TAJUK: Artificial Intelligence and the Future of Work: Between Opportunity and Threat
RINGKASAN: Artificial intelligence (AI) is deeply transforming the job market — not just replacing tasks, but demanding a reconfiguration of skill structures, education, and social policies. This article analyzes the most affected sectors, the types of new jobs emerging, and the concrete steps that government, educational institutions, and the private sector must take to ensure this transformation brings shared prosperity, not inequality.
New Paradigm in the World of Work
The changes brought by AI are not a regular technological evolution — it is a shift in the way humans think, make decisions, and work. If the first industrial revolution replaced human muscle power with steam machines, this era automates cognitive processes such as pattern recognition, data-driven decision-making, and high-level problem-solving. According to a report from the McKinsey Global Institute, up to 375 million workers worldwide — about 14% of the global workforce — may need to switch jobs by 2030 due to automation. However, this number does not mean a net loss of jobs: history shows that previous waves of automation ultimately increased the total number of jobs, although with a different composition.
What makes this time unique is the speed and scale of dissemination. Generative AI platforms have reached an unprecedented level of accessibility — for example, ChatGPT recorded 100 million users within the first two months of its launch. This means the pressure to adapt is no longer limited to technology professionals, but involves teachers, administrators, engineers, and service workers at all levels.

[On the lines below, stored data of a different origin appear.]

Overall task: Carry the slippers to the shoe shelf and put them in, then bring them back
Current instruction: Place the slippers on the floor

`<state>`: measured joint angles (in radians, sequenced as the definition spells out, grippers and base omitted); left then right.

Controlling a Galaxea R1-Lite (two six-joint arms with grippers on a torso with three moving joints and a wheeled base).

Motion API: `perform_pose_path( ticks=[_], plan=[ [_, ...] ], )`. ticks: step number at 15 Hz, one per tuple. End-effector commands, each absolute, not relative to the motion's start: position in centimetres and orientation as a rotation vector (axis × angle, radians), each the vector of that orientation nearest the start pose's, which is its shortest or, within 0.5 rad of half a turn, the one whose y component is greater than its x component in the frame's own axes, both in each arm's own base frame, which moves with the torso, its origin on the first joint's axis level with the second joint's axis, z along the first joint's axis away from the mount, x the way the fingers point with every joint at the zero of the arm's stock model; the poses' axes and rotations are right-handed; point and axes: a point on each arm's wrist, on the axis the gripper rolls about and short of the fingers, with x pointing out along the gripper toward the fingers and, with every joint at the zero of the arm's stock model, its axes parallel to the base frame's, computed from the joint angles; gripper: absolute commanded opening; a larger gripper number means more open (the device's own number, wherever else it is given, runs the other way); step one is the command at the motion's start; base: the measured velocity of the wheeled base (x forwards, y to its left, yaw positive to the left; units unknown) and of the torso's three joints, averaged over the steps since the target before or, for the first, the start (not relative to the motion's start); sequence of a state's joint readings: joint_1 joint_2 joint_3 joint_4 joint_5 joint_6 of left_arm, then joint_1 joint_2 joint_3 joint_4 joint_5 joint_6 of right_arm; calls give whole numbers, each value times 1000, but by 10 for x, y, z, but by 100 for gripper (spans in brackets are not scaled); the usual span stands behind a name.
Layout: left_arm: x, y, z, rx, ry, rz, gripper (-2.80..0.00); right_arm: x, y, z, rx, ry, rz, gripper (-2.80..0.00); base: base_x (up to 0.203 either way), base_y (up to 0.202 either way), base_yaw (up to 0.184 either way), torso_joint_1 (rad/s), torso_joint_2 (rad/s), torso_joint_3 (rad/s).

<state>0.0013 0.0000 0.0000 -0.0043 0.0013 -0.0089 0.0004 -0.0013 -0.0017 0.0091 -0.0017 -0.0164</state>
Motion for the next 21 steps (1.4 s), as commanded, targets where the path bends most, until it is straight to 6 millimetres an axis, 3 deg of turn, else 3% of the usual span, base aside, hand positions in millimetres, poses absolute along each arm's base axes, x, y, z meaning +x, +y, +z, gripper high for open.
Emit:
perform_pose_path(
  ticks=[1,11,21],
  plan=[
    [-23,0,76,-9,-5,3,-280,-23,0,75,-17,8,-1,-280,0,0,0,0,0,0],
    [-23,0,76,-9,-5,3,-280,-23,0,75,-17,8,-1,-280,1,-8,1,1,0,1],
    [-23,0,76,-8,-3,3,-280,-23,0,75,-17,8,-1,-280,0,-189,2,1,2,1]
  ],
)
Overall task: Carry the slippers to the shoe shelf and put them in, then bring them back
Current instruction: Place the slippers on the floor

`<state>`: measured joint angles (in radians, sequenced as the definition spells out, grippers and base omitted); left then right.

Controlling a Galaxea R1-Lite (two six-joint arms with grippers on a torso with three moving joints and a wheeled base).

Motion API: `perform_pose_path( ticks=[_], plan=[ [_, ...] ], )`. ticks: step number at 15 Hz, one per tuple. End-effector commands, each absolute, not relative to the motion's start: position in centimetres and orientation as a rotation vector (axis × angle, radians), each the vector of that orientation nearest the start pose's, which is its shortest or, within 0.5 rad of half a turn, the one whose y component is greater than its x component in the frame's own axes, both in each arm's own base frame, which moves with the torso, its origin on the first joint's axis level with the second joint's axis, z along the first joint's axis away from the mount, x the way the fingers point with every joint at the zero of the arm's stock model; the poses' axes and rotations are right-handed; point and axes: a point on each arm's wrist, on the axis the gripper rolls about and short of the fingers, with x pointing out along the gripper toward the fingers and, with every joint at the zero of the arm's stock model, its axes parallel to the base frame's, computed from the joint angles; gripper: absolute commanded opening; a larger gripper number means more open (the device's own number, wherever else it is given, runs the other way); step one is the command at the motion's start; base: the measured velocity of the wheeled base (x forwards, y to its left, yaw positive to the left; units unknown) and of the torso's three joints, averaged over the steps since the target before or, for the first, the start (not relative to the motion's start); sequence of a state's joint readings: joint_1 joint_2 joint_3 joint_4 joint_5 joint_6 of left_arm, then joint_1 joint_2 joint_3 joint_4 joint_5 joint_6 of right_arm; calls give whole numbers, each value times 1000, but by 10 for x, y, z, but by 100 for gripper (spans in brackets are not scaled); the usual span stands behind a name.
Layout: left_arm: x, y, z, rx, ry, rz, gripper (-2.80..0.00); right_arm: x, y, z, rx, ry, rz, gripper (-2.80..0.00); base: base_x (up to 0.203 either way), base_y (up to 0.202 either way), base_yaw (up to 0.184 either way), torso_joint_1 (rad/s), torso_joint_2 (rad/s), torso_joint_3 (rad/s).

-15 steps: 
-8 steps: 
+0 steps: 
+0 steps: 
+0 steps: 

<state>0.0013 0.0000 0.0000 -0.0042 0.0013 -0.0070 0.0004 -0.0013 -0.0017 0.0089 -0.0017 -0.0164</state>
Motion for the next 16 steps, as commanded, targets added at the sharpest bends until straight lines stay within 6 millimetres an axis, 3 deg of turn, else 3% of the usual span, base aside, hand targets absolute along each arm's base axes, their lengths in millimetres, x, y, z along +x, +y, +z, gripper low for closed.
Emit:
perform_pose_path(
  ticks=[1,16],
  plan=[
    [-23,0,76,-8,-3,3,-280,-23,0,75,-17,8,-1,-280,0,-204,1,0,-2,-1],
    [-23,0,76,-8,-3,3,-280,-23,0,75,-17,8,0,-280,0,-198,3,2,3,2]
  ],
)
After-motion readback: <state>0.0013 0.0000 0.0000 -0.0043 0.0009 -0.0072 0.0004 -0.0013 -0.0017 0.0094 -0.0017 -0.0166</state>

Which Jobs Are Most Affected?
The risk of automation is not evenly distributed. Jobs that are routine, repetitive, and based on clear rules — such as document processing, image-based quality control, or structured customer support — are at the highest risk. In factories, collaborative robots now handle precision assembly; in banks, AI systems assess loan applications in seconds, not days. In the service sector, multilingual chatbots can manage customer interactions with consistent accuracy — without fatigue or performance variation.
However, the risk also extends to high-cognitive fields. AI not only helps medical experts in analyzing radiology images, but is also used to filter clinical literature and suggest diagnoses based on big data. In law, AI tools can review thousands of case documents in a short time to identify relevant precedents. Creative fields are not immune either: generative models now produce text, illustrations, and audio that meet basic commercial needs — although they still depend on human instructions and final editing.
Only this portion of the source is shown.